И Всеволод понял. Молча, схватив мать за руки, поцеловал их и побежал собирать людей.

Так в доныне дружный тверской дом пришла беда полосою долгой розни родичей, розни, которая будет доходить почти до оружных сшибок и окончит только тогда, когда уже никого из участников этой первой семейной драмы уже не останет в живых…

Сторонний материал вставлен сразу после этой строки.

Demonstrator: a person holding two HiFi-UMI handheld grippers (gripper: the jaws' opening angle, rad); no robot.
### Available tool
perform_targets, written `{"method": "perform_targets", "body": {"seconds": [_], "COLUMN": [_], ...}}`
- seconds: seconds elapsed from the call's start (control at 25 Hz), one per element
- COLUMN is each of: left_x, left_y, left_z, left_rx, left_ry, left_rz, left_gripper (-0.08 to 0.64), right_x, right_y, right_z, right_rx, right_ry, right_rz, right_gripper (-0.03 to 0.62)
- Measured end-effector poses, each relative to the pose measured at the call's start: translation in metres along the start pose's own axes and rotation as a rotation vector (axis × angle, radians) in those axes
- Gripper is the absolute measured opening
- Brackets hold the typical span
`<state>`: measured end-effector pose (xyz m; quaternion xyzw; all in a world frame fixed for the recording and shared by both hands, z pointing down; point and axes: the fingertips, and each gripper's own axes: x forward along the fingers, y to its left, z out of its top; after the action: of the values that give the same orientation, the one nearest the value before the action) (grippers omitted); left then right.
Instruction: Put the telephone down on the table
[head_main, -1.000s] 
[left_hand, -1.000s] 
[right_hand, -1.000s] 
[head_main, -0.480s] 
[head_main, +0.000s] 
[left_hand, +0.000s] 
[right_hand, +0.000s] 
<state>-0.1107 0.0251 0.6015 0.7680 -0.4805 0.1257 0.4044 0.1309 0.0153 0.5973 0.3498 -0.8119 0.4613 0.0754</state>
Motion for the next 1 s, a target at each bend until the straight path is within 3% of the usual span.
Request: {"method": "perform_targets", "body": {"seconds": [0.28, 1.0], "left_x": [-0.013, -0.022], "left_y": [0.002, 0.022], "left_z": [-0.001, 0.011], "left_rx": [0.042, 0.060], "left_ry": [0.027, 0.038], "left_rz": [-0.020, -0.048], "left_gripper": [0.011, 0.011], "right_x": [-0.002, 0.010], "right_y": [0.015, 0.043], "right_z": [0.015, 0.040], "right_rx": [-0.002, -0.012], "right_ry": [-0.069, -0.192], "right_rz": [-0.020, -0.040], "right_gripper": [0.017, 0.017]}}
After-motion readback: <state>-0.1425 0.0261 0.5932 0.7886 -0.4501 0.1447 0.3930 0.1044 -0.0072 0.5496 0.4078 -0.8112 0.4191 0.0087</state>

И где искать начало сего гибельного раздрасия? Не в тот ли миг, не в тот ли час горький, когда высокий, красивый, испуганный отрок навек потерял мужество воли при виде жестокой смерти своего великого отца? Мужество потребно мужу настолько, что и слова сии одного корня от одного и того же значения проистекают: «муж» и «мужество». С трусостью, с потерею мужества, кончается все. Трусость рождает подлость. Подлость ведет к преступлению. И пусть не говорят и не пишут, что Константин Тверской обогащался и укреплял власть вослед и в подражание великим князьям – владимирскому или литовскому, что так же, как Ольгерд с Симеоном, укреплял он единовластие в своей Твери. Будем судить не по мертвой шелухе внешних кажимостей, а по глубинной сути желаний и страстей. Никогда высокое не рождается от низменных, низких побуждений! В борьбе за земную власть, как и повсюду, дух, совесть и правда стоят превыше всего остального и, отброшенные, всегда скажут в конце концов роковое и непреложное слово свое.